▶ [TO DO] Which of the lines below contain the string "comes"? Copy each one.

(Records excerpted from a collection)
*** Block opens ***

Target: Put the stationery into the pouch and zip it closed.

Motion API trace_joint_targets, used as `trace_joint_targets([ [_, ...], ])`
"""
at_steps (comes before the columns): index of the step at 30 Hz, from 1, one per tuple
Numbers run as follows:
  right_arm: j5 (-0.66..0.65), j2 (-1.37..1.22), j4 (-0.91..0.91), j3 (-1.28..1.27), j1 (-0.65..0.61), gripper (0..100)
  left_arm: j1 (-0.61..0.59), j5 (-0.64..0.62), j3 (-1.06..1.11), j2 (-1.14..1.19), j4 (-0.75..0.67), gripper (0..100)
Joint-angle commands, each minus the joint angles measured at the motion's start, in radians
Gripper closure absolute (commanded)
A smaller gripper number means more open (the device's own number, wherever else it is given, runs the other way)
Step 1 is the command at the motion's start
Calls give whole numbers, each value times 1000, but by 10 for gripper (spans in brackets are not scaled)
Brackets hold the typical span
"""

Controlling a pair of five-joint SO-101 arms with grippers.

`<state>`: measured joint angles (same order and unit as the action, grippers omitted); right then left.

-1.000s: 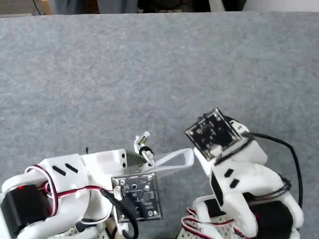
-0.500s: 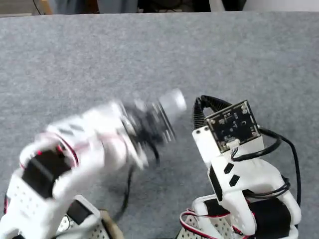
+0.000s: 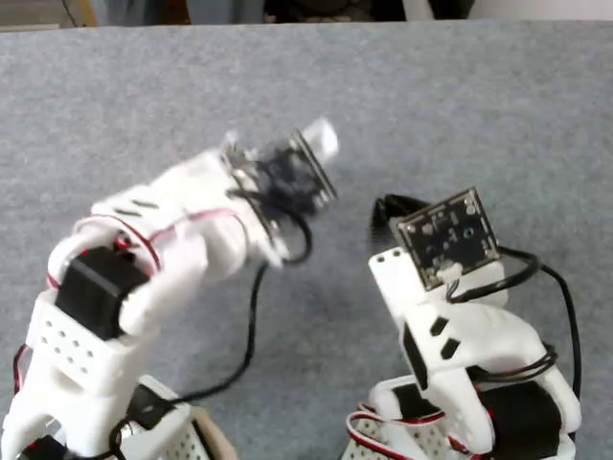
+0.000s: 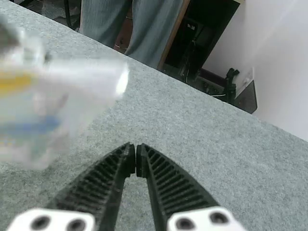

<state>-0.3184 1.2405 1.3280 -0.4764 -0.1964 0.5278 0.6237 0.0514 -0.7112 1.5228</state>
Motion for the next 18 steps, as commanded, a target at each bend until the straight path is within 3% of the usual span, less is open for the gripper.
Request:
trace_joint_targets([
  [1, 11, -4, 0, 5, -12, 983, 120, 3, 45, -8, 141, 971],
  [4, 11, -4, 0, 5, -12, 983, 242, -21, 133, -52, 227, 971],
  [9, 11, -15, -8, 25, -12, 983, 417, -126, 329, -227, 229, 971],
  [13, 64, -42, -48, 33, -12, 975, 430, -164, 476, -321, 229, 971],
  [18, 203, -223, -35, 74, -84, 838, 407, -166, 582, -384, 224, 971],
])
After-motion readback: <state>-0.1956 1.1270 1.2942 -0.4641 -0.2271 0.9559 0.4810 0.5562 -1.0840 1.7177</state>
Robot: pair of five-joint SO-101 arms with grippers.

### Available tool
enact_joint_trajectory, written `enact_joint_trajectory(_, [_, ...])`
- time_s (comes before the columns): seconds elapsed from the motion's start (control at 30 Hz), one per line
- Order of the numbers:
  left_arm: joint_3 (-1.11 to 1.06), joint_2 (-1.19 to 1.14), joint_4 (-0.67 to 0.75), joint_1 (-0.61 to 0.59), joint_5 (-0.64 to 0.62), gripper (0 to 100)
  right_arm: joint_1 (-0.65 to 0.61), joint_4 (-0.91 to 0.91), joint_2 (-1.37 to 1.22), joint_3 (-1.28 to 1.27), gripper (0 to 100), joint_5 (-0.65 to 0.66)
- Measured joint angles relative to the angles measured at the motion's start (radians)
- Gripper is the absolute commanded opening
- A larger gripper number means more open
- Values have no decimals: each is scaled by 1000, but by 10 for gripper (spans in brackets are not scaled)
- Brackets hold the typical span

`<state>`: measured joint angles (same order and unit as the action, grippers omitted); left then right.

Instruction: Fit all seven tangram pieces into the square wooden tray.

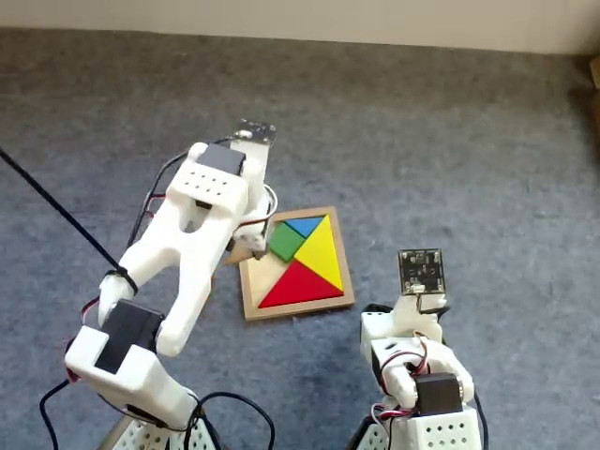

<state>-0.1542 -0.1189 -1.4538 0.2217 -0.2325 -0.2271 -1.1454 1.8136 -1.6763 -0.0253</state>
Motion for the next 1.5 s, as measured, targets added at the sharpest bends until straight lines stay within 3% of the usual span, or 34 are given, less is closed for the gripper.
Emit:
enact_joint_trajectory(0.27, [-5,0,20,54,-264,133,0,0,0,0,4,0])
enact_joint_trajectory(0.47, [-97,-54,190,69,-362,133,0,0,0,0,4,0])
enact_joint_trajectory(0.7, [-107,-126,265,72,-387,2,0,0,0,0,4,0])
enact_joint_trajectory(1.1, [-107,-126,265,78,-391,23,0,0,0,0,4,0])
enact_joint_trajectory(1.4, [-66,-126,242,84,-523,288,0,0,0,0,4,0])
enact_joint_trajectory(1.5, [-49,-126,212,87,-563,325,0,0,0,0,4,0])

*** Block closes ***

▶ [EXPECTED OUTPUT]
at_steps (comes before the columns): index of the step at 30 Hz, from 1, one per tuple
- time_s (comes before the columns): seconds elapsed from the motion's start (control at 30 Hz), one per line

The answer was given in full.